Would you return every line of the listing below that has "plate" in it?

─── WORKING DATA ───

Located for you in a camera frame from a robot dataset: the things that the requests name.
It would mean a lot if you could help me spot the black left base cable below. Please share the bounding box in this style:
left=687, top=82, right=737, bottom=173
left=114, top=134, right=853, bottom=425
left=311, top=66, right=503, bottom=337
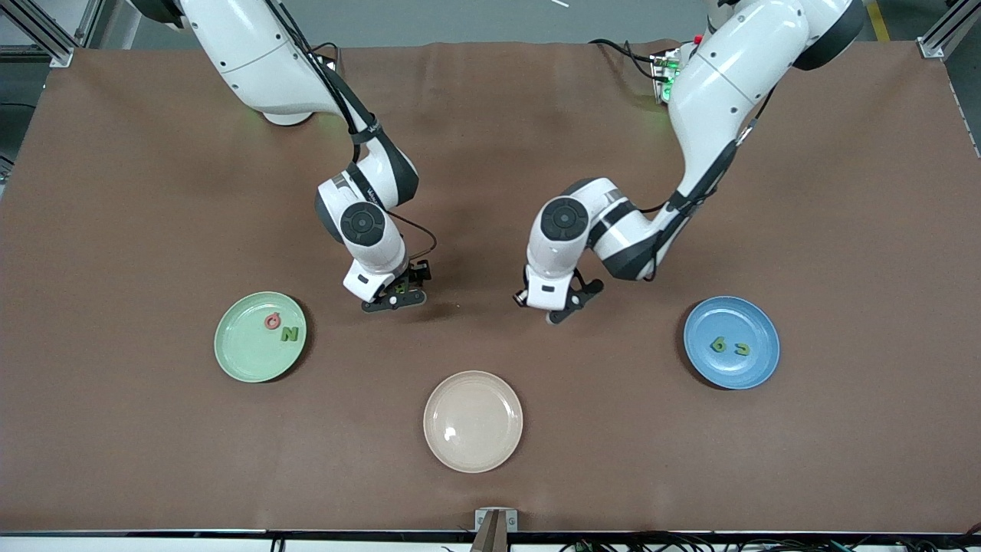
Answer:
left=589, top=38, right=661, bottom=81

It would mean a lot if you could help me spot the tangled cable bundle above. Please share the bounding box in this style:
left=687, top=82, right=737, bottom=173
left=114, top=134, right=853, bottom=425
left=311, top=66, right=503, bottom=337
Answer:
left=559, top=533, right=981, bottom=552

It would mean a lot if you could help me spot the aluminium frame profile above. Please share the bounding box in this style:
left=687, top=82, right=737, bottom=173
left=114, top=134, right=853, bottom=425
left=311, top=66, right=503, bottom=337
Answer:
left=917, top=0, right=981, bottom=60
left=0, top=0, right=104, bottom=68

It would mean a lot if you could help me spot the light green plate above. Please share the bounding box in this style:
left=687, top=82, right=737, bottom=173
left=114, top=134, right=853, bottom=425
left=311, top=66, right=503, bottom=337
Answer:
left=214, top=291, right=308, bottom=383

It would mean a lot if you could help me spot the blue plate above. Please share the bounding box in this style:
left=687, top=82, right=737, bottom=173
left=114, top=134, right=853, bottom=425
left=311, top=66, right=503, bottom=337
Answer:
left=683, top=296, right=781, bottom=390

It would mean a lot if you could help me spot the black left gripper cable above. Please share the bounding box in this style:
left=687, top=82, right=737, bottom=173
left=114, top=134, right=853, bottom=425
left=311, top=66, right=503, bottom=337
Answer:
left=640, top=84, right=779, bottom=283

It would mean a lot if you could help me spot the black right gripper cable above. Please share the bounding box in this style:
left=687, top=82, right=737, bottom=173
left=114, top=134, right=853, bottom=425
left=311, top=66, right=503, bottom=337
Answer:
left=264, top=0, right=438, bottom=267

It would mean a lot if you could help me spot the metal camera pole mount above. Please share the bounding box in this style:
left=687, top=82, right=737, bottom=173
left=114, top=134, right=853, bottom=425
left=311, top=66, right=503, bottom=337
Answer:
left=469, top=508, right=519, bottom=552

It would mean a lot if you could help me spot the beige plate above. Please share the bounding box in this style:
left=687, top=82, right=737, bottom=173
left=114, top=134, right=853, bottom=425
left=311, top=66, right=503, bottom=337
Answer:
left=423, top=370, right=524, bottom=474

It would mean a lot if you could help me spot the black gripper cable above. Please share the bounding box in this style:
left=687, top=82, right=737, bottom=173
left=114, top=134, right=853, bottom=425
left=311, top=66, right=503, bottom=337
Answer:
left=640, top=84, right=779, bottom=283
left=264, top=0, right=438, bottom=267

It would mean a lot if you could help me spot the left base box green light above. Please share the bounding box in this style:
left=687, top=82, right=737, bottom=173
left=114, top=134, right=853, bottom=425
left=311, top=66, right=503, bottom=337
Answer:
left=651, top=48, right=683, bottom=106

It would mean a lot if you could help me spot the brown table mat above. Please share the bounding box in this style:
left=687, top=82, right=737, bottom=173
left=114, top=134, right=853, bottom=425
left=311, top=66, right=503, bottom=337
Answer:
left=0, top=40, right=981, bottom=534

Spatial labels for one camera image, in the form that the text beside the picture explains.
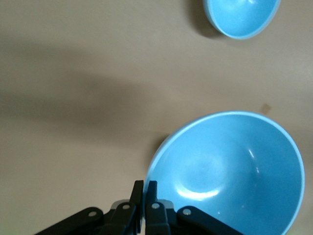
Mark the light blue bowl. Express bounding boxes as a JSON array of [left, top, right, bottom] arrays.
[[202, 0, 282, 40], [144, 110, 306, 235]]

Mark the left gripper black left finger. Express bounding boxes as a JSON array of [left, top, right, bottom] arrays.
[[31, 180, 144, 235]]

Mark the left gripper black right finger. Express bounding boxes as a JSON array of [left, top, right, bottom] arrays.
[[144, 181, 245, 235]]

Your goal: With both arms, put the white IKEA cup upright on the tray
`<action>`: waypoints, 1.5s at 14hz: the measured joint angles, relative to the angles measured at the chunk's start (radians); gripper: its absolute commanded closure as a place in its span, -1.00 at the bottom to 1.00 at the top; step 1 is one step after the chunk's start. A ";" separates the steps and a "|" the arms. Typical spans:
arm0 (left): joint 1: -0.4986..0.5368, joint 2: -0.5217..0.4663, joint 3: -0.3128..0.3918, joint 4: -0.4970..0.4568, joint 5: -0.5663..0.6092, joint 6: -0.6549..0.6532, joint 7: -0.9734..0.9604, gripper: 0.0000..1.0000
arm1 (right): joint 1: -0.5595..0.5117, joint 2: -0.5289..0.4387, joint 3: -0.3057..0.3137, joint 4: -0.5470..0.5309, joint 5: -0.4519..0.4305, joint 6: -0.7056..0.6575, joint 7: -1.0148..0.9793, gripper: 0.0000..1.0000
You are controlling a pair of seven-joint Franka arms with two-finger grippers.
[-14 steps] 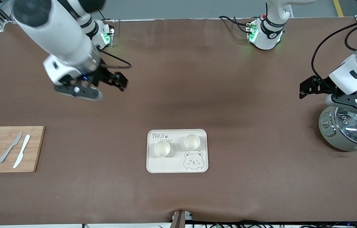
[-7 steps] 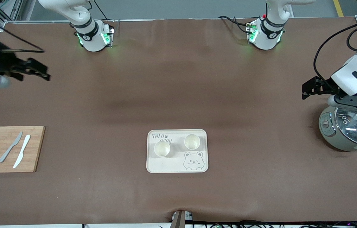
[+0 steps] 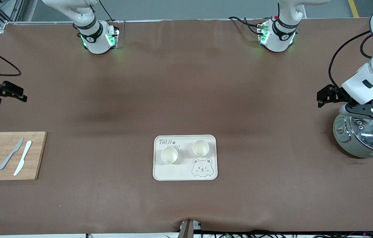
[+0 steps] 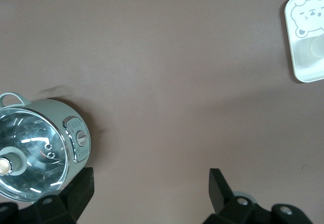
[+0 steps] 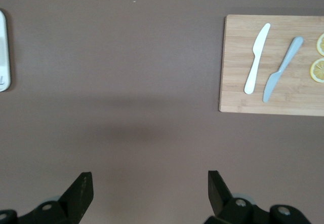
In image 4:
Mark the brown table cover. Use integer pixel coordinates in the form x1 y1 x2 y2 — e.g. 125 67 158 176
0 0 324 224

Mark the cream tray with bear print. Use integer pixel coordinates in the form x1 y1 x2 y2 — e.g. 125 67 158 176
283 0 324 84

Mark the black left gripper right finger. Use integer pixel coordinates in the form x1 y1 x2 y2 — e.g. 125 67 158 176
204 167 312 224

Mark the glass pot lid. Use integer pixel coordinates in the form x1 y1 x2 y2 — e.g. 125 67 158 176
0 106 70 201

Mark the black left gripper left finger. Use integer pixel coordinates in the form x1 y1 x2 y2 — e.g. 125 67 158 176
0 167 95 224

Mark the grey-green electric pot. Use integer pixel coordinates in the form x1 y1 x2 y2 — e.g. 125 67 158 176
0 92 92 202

───

FINISHED TASK:
It would mean a lot if you could help me spot the light green plate above. Please share the bounding box in this style:
It would mean a lot if you could help me spot the blue plate above. Please share the bounding box in this style:
It would mean a lot if you could help me spot the beige plate above. Please share the bounding box in this style:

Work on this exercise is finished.